| Exercise prompt |
Output the number of lines in the material below containing "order" and nothing more.

| Supplied records |
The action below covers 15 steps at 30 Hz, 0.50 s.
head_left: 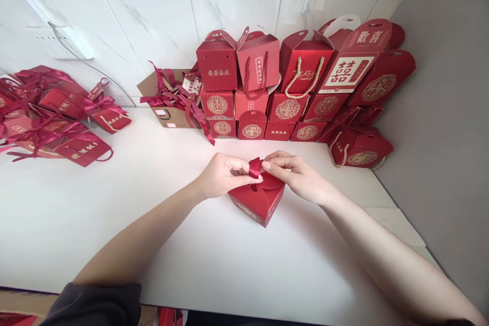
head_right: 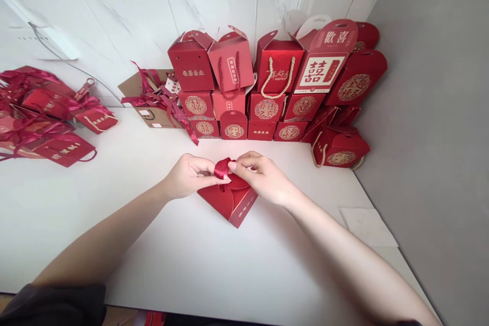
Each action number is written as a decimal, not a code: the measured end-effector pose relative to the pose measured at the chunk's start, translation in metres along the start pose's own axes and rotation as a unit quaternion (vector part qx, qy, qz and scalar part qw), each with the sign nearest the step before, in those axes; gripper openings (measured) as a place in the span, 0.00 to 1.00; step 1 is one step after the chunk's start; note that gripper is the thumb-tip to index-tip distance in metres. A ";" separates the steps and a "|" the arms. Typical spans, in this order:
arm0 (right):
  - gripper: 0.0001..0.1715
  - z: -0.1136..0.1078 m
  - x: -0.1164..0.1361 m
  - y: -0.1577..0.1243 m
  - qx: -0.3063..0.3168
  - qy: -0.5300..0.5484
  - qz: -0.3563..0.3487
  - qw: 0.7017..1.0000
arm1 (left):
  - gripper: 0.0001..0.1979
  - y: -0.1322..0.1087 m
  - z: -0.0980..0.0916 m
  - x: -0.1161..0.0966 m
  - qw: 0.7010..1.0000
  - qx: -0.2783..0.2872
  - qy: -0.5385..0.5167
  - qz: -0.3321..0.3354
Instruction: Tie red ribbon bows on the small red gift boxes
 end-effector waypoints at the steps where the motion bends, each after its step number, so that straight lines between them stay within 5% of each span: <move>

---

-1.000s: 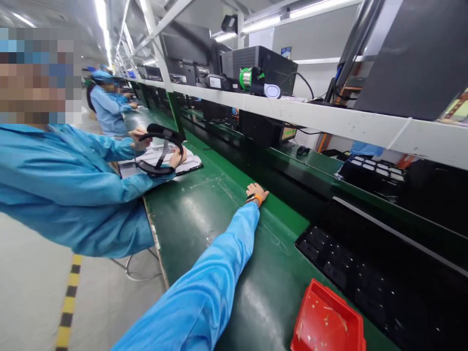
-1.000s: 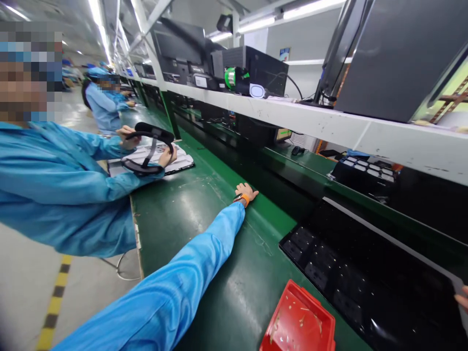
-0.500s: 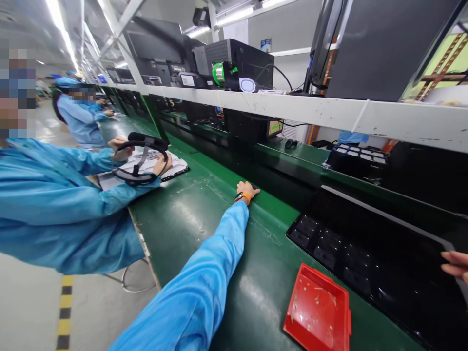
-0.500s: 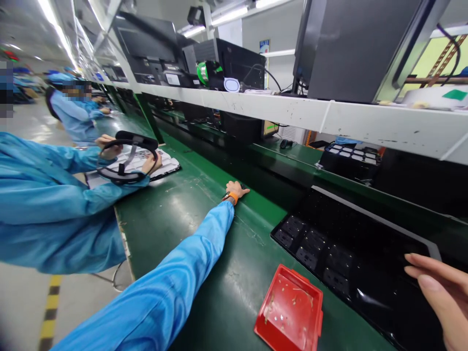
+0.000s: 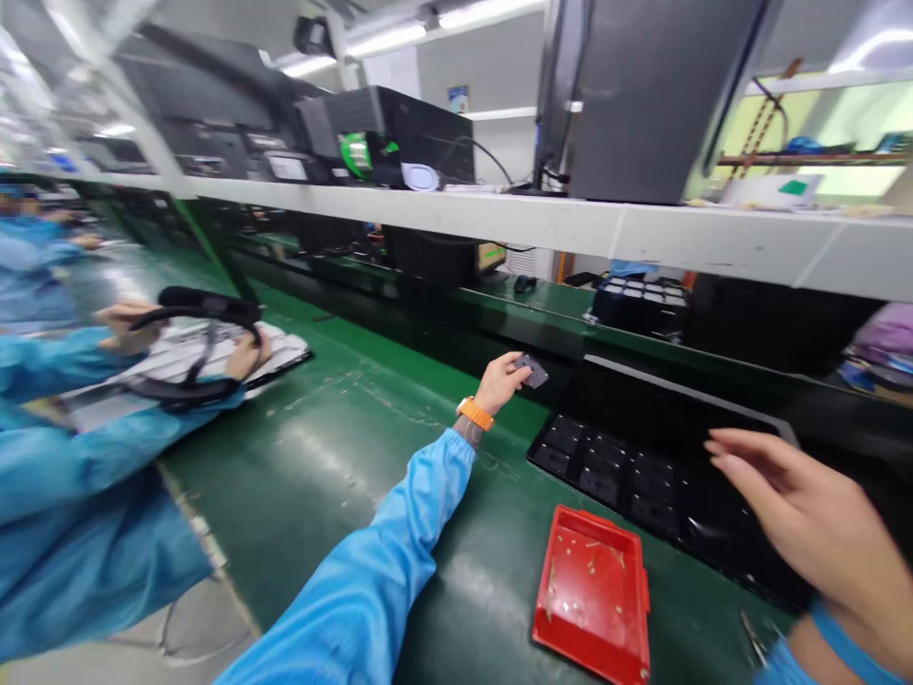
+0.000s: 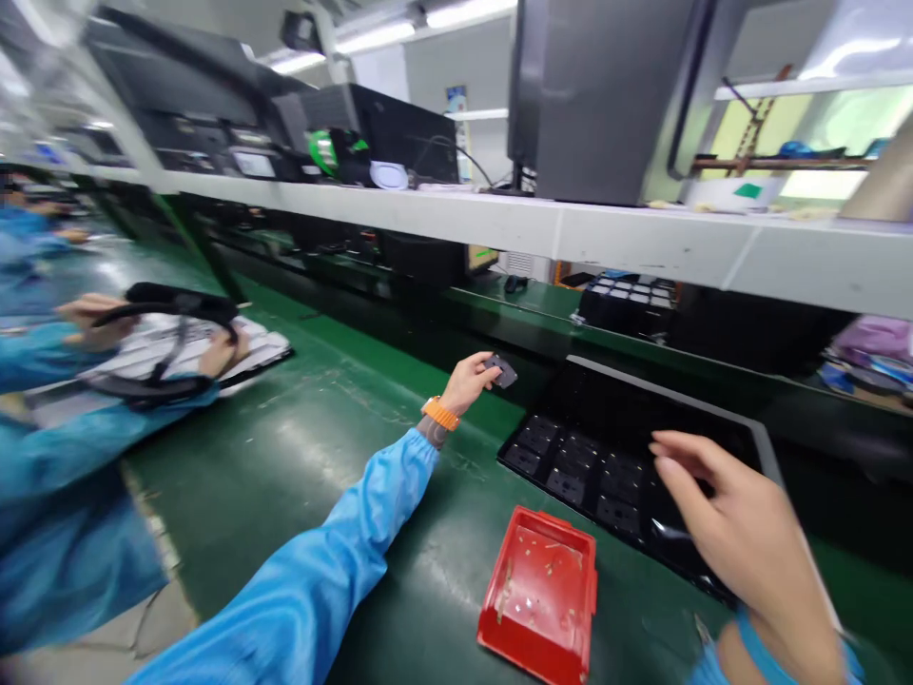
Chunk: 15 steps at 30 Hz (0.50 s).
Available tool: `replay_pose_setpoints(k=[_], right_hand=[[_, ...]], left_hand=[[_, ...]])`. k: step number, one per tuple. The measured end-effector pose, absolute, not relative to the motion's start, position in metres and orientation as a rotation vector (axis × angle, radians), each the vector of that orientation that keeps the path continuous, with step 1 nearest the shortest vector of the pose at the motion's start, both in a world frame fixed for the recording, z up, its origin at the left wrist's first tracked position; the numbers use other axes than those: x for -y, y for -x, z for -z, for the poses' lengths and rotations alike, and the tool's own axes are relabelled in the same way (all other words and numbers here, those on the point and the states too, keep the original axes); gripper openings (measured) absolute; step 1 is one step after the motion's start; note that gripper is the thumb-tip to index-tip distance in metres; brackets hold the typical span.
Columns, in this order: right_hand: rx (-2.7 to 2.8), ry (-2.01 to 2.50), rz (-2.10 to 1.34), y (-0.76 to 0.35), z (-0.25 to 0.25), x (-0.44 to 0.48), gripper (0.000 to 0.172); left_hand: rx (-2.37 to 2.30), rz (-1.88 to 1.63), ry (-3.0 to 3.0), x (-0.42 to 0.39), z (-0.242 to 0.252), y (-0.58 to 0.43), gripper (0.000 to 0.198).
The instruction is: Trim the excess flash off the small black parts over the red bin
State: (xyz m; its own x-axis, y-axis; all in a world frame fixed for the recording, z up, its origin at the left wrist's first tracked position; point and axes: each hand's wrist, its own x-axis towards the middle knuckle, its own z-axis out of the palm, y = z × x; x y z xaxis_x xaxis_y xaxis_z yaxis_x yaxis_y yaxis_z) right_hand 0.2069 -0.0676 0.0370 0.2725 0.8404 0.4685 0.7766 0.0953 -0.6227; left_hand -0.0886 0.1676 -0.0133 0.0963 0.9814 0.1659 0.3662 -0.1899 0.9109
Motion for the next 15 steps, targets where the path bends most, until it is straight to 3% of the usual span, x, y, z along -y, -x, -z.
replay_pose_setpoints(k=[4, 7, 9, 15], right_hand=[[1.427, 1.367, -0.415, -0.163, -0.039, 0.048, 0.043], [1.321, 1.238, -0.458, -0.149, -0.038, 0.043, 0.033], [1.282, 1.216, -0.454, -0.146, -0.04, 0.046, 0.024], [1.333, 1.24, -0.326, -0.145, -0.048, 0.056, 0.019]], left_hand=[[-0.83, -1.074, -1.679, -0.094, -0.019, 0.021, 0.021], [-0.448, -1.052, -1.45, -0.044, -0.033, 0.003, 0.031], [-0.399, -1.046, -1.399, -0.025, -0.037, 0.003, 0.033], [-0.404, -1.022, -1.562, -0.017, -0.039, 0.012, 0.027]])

| Answer to this task |
2